Can the Moon fall to the Earth, and how likely is such a catastrophe?
(ORDO NEWS) — The Moon has been a close satellite of the Earth for billions of years, and although our idea of its shape and size changes somewhat as it orbits our planet, the Moon is always present in the sky. But what happens if one day this changes?
In the 2022 film Moonfall, a mysterious force is knocking the Moon out of its orbit and pushing it into a collision with the Earth in just a few weeks. If you haven’t watched the movie yet, we won’t spoil your impression with spoilers and reveal plot twists and turns, but rather turn to the scientific side of the issue.
Our Moon is a solid, rocky body surrounded by a very thin layer of gas known as the exosphere. This natural satellite formed around the same time as Earth, about 4.5 billion years ago.
A widely held hypothesis suggests that the Moon emerged from rocky debris following a massive collision between a young Earth and a smaller protoplanet — a hypothetical object called Theia, according to NASA.
Another collision hypothesis suggests that both the Moon and Earth were formed by the collision of two bodies, each five times the size of Mars.
What would we know about the satellite of the Earth
The Moon is located at a distance of about 385,000 kilometers from the Earth and is four times smaller than our home planet. If you take an ordinary ruble coin and imagine that this is the Earth, then the Moon would be the size of a pea.
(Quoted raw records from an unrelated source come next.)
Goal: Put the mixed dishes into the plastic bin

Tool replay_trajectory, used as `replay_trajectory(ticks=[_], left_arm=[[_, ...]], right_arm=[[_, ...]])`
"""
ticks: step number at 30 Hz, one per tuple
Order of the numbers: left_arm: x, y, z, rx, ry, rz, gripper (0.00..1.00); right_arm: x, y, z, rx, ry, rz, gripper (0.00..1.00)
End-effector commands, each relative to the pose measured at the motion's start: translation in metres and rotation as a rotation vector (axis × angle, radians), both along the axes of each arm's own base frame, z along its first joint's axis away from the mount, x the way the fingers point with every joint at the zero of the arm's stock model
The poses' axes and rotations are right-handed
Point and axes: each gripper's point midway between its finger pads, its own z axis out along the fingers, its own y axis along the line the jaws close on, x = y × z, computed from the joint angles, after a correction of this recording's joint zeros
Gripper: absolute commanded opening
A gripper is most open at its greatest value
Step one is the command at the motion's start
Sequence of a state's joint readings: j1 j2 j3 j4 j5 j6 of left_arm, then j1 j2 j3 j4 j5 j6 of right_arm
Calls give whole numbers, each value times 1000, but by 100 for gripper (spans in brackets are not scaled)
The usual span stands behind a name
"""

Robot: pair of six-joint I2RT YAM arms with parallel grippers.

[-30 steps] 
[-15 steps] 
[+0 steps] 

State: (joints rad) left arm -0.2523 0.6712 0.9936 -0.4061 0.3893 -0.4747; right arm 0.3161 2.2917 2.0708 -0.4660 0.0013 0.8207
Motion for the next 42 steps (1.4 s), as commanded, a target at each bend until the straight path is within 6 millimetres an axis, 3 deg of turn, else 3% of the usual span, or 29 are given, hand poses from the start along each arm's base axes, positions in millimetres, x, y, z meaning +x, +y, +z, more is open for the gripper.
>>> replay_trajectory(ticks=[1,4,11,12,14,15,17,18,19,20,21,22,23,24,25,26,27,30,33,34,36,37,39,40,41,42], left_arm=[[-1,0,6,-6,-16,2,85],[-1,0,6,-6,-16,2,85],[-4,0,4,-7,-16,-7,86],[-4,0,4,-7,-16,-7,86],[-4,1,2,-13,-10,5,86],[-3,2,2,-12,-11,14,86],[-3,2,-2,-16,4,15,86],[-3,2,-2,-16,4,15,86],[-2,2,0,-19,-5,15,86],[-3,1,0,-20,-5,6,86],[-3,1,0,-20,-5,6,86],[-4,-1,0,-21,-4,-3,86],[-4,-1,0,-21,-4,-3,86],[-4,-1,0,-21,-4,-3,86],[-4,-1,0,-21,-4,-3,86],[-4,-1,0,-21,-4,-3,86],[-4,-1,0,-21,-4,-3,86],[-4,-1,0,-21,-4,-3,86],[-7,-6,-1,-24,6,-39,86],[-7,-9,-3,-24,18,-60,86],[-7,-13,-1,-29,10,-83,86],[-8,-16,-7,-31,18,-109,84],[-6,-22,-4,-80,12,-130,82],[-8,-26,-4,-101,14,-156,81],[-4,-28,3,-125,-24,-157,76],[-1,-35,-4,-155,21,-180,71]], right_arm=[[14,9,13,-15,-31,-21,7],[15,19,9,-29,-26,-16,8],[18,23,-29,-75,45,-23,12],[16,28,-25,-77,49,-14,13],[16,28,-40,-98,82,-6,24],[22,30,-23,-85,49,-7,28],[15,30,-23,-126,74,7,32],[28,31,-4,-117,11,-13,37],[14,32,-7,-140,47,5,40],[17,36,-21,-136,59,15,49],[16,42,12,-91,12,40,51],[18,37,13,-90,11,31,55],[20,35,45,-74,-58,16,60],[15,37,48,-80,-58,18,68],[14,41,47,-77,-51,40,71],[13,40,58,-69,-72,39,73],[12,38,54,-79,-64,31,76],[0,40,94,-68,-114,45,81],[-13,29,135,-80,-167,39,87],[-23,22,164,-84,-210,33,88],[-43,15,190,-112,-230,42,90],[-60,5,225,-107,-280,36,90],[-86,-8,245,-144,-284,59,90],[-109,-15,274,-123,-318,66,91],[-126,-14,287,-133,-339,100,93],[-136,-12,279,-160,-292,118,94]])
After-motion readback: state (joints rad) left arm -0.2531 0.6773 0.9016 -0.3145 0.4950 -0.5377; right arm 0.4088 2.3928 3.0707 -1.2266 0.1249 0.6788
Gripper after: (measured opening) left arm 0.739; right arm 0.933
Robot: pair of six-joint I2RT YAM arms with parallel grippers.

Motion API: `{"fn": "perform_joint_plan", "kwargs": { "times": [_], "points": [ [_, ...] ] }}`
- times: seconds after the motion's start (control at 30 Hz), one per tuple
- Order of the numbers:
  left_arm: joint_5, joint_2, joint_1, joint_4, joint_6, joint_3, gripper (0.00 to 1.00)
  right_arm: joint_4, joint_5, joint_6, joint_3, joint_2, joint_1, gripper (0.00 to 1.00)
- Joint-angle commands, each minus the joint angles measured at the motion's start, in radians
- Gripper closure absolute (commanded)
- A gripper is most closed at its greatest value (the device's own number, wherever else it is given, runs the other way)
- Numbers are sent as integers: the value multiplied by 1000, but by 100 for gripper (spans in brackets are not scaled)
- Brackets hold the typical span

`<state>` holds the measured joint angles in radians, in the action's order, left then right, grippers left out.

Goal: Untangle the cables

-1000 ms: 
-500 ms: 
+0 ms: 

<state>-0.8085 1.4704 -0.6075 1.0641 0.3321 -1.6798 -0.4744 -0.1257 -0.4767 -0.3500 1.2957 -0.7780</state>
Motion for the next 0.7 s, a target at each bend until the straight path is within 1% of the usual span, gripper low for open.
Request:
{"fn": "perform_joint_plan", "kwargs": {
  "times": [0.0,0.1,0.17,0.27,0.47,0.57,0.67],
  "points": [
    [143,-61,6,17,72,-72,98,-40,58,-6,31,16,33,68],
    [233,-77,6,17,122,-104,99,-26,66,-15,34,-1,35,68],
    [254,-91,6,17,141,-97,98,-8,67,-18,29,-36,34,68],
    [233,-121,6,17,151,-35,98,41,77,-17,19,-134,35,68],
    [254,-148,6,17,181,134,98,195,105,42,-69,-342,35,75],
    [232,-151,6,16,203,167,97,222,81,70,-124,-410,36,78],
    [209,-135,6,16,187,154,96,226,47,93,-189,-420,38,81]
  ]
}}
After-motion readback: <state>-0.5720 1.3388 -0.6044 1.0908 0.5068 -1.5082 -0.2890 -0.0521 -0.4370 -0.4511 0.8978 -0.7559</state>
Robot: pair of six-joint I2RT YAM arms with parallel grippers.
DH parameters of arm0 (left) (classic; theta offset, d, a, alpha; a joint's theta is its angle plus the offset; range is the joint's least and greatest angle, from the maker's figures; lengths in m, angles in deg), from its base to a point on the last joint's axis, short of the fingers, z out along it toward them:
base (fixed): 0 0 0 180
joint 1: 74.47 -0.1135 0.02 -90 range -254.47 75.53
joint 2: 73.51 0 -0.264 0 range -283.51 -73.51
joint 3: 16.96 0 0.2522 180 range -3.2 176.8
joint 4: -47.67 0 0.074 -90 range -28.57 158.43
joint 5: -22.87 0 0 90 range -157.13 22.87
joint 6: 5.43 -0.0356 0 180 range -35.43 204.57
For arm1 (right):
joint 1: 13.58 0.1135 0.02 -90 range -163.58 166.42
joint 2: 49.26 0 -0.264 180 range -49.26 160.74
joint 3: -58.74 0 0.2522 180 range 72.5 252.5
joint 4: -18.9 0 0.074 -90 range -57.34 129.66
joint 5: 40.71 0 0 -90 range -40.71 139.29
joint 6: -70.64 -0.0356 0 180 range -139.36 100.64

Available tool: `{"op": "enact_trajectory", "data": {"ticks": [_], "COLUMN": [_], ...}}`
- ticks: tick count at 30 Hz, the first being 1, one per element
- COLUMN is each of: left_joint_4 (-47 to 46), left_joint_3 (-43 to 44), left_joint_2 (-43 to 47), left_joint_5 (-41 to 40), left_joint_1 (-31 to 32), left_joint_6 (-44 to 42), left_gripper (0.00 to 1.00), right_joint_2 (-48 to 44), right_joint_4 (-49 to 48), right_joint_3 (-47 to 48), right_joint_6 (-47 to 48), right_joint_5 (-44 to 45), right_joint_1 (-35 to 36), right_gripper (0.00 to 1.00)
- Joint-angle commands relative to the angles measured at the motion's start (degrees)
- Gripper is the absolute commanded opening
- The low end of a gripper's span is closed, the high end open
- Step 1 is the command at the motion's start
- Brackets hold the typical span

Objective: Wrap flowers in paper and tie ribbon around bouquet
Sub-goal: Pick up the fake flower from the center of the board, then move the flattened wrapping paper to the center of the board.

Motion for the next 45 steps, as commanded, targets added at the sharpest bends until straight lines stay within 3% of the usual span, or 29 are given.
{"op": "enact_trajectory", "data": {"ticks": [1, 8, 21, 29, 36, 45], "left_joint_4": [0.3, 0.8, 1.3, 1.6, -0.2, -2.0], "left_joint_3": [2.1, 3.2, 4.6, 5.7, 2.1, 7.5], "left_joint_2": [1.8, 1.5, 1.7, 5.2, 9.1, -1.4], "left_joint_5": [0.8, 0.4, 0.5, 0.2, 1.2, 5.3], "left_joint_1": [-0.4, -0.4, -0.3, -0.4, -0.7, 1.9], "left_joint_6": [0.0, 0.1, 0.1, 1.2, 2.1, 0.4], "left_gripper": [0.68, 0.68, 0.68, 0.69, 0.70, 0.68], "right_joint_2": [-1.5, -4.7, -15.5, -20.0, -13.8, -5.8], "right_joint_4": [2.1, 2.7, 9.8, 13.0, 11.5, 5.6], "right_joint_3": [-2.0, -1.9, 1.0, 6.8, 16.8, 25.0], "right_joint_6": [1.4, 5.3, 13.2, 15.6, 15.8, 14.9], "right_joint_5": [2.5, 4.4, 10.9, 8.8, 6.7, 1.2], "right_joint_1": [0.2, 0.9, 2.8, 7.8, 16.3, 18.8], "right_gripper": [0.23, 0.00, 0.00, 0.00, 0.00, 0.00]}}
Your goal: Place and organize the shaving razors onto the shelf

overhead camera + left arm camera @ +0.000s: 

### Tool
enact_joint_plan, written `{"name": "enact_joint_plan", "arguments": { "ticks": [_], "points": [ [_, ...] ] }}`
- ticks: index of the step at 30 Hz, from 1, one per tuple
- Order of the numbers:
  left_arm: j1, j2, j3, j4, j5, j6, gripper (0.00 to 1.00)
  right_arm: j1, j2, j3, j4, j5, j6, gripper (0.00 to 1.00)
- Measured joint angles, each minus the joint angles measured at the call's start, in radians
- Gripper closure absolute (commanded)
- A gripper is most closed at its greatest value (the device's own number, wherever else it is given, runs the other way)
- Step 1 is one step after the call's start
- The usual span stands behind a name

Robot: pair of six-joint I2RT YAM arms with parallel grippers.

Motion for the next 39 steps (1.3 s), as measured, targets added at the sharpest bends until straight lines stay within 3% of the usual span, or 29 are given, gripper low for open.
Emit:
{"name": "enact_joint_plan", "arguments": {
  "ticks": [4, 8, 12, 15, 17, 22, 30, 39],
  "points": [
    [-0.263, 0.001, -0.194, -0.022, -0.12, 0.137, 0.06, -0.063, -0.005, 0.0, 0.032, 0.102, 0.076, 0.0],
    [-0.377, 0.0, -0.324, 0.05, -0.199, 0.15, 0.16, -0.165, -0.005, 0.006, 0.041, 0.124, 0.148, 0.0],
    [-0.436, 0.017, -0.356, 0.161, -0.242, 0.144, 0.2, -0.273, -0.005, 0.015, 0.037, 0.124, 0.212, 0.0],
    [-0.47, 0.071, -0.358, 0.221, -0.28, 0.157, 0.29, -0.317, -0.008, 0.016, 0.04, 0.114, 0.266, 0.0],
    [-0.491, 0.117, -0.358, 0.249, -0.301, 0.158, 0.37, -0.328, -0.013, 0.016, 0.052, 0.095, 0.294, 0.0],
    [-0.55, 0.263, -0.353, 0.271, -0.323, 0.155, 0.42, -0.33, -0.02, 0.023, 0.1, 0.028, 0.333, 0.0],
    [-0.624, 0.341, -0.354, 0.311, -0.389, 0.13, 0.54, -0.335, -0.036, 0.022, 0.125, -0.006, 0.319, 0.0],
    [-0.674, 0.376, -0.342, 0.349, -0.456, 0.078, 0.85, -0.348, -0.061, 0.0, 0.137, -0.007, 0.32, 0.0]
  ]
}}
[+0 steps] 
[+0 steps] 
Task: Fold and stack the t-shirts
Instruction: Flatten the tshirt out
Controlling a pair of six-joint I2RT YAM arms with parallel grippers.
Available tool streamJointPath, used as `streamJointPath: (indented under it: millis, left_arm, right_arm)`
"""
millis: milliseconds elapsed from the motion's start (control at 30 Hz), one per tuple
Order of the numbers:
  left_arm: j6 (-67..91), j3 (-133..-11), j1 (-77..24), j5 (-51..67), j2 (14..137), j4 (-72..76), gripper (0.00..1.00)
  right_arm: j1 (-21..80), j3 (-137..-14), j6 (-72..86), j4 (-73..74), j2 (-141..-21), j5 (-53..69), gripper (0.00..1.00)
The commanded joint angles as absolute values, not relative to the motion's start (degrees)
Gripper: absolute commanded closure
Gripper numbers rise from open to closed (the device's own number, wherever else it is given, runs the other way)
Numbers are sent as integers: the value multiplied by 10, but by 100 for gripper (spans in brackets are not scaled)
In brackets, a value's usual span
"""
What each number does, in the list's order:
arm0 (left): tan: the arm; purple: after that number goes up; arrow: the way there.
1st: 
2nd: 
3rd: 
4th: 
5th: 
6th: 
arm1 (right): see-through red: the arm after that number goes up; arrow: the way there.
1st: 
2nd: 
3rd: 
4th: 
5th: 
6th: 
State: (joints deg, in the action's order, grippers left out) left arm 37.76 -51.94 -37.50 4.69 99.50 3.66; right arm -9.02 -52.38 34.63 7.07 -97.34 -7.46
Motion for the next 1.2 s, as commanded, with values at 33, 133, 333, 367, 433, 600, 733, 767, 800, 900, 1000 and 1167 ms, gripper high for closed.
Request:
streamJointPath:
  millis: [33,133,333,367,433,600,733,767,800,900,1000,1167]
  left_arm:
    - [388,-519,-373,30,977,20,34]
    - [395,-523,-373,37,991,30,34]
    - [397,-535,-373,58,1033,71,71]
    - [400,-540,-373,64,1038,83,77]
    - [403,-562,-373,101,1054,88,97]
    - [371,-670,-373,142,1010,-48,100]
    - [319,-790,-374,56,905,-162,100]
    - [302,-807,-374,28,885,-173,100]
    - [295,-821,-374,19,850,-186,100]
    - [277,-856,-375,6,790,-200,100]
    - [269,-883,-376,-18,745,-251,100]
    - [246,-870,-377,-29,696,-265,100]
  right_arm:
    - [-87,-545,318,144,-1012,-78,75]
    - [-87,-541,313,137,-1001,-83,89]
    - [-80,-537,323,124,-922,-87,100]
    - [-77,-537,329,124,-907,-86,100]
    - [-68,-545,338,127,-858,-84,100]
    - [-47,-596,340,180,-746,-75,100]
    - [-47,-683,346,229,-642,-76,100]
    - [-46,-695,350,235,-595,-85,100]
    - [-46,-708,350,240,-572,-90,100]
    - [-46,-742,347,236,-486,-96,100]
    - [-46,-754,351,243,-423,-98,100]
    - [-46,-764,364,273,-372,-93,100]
Photographs of the moon show that its surface is riddled with craters of various sizes, formed as a result of past impacts. But most of them were created billions of years ago, when much more debris swept through the solar system.
Most of the rocky debris that formed the planets that once filled the solar system has long since dissipated, “so the number of collisions is now significantly reduced – there is much less material that can collide with the Earth or the Moon,” astronomers assure in an interview with Live Science. .
According to the NASA Jet Propulsion Laboratory’s Center for the Study of Near-Earth Objects (CNEOS) website, the system identifies and tracks near-Earth objects (NEOs) such as asteroids and comets to determine if they pose a threat to the Earth, the Moon, or our other space neighbors.
To date, CNEOS tracks about 28,000 NEOs – objects that approach Earth within 1.3 astronomical units (194.5 million km).
Will it fall or not?
In general, asteroid collisions with the Moon are much less likely than collisions with the Earth, because our planet is a more massive target with stronger gravity. Size also matters when scientists consider the risk associated with a flying asteroid.
For an NEO to be considered a threat to Earth, NASA says it must be at least 140 meters in diameter. And in order for a collision with an asteroid to affect the orbit of the Moon, the asteroid must be no smaller than the Moon itself.
“The moon is large, so it must be a huge object that must collide with it at high speed – the diameter of the asteroid must be several hundred kilometers.”
Fortunately for us (and for the Moon), none of the known asteroids in the solar system come close to the size of an Earth satellite.
According to NASA, the largest known asteroid is about 70 times smaller than the mass of the Moon and orbits between Mars and Jupiter in the main asteroid belt at a distance of about 180 million kilometers from our planet.